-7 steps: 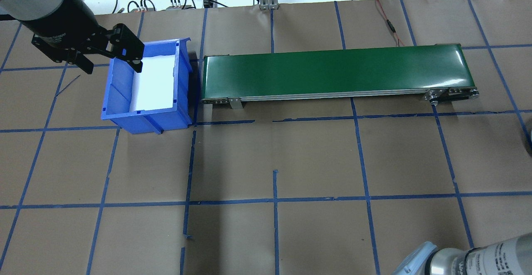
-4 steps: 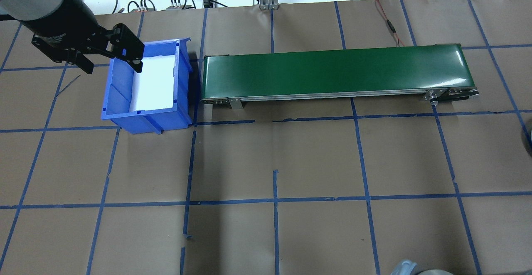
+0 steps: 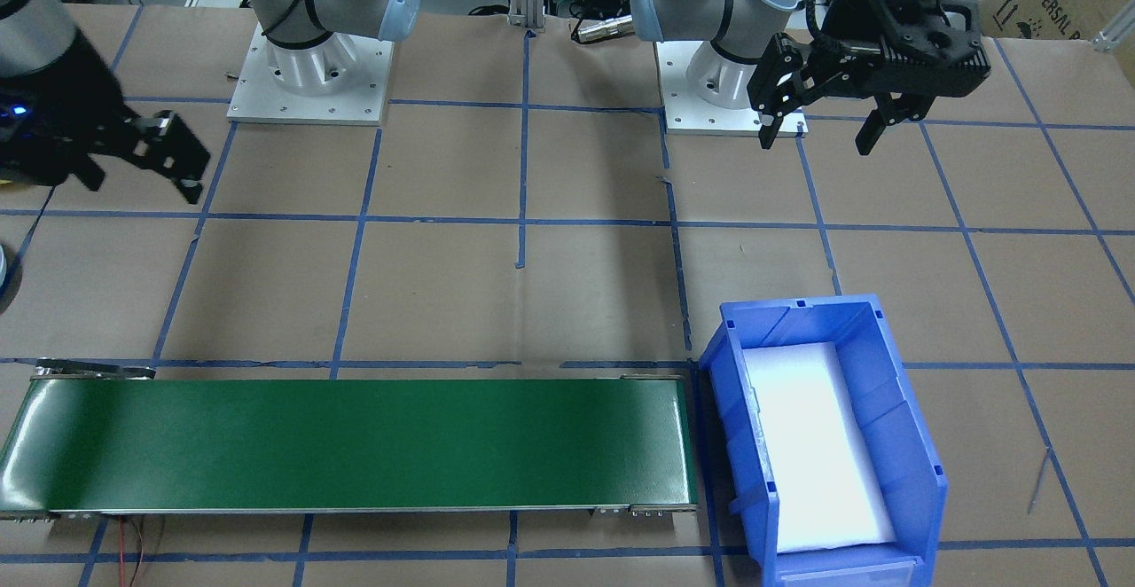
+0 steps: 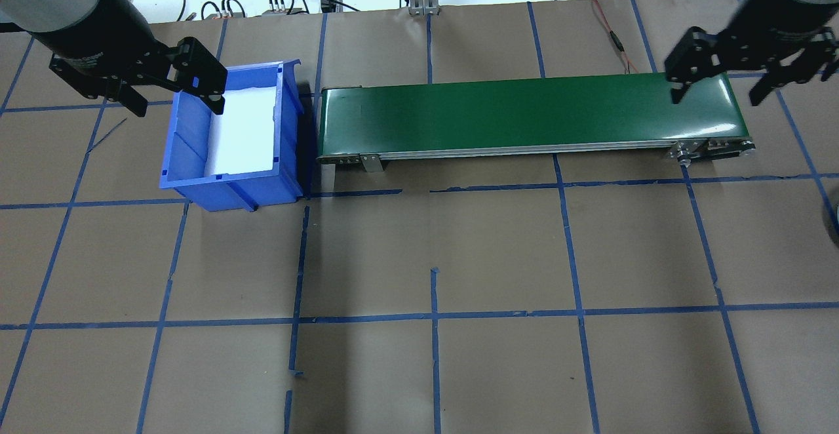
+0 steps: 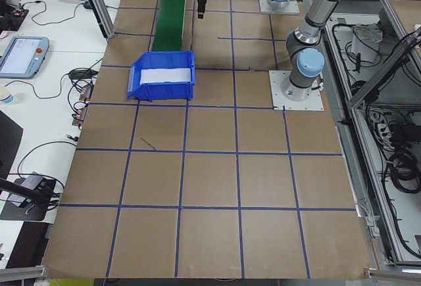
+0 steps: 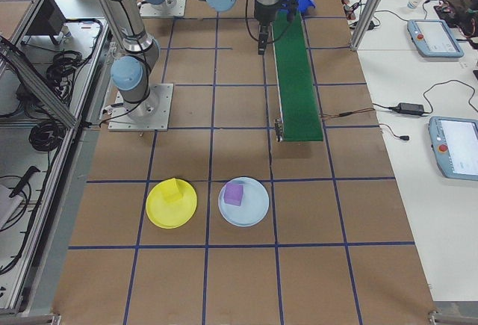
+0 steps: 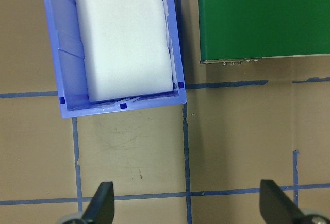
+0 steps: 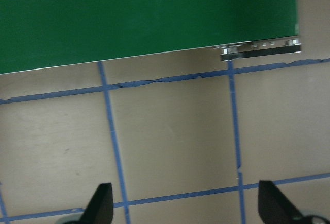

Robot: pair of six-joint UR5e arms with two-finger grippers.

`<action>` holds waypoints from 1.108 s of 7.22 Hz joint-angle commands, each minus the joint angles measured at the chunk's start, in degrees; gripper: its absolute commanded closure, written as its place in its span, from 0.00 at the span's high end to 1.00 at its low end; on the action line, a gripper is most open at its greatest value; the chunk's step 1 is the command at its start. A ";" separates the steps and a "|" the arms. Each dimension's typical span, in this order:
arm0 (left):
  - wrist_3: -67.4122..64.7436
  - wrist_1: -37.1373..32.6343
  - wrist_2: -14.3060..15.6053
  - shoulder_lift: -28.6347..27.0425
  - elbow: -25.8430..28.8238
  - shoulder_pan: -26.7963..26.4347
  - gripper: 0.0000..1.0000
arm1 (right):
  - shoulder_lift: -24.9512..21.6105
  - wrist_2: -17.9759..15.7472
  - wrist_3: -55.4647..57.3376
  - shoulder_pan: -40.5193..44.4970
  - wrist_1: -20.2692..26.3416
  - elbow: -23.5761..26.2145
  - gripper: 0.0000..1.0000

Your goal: Move block left to right into plate

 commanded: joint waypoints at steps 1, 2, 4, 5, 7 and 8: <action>0.00 0.00 0.00 0.00 0.00 0.00 1.00 | 0.07 3.75 8.63 7.19 0.72 -1.48 1.00; 0.00 0.00 0.00 0.00 0.00 0.00 1.00 | 0.33 5.95 8.64 7.38 1.50 -3.05 1.00; 0.00 0.00 0.00 0.00 0.00 0.00 1.00 | 0.42 2.56 8.38 7.20 4.49 -3.59 1.00; 0.00 0.00 0.00 0.00 0.00 0.00 1.00 | 0.42 2.55 8.38 7.29 4.50 -3.59 1.00; 0.00 0.00 0.00 0.00 0.00 0.00 1.00 | 0.42 2.46 8.38 6.94 4.58 -3.33 1.00; 0.00 0.00 0.00 0.00 0.00 0.00 1.00 | 0.42 2.37 8.38 6.85 4.58 -3.33 1.00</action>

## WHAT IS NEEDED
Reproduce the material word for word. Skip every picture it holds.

## ANSWER BELOW
-7 steps: 
-4 steps: 
+0 steps: 
+0 steps: 
+0 steps: 
+0 steps: 
+0 steps: 
+0 steps: 

Robot: pair of six-joint UR5e arms with two-finger grippers.

`<action>` holds waypoints from 1.108 s of 7.22 Hz joint-angle commands, each minus the joint angles measured at the chunk's start, in degrees; gripper: its absolute commanded closure, written as its place in its span, from 0.00 at the span's high end to 1.00 at its low end; on the action line, a gripper is most open at its greatest value; the chunk's step 1 is the command at its start. A ";" separates the steps and a "|" the arms. Each dimension's typical span, in this order:
arm0 (left):
  - wrist_3: -67.4122..64.7436
  - wrist_1: -37.1373..32.6343
  - wrist_2: -14.3060..15.6053
  - shoulder_lift: -28.6347..27.0425
  - elbow: -25.8430..28.8238
  - shoulder_pan: -26.7963..26.4347
  - gripper: 0.0000..1.0000
arm1 (right):
  - shoulder_lift: -24.9512..21.6105
  - wrist_2: -17.9759..15.7472
  - wrist_3: -55.4647..57.3376
  - shoulder_pan: -40.5193..44.4970
  - wrist_1: -20.2692..26.3416
  - elbow: -23.5761..26.2145
  - gripper: 0.0000..1.0000

Your goal: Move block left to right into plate

 commanded: joint waypoints at steps 1, 2, 4, 5, 7 and 8: <action>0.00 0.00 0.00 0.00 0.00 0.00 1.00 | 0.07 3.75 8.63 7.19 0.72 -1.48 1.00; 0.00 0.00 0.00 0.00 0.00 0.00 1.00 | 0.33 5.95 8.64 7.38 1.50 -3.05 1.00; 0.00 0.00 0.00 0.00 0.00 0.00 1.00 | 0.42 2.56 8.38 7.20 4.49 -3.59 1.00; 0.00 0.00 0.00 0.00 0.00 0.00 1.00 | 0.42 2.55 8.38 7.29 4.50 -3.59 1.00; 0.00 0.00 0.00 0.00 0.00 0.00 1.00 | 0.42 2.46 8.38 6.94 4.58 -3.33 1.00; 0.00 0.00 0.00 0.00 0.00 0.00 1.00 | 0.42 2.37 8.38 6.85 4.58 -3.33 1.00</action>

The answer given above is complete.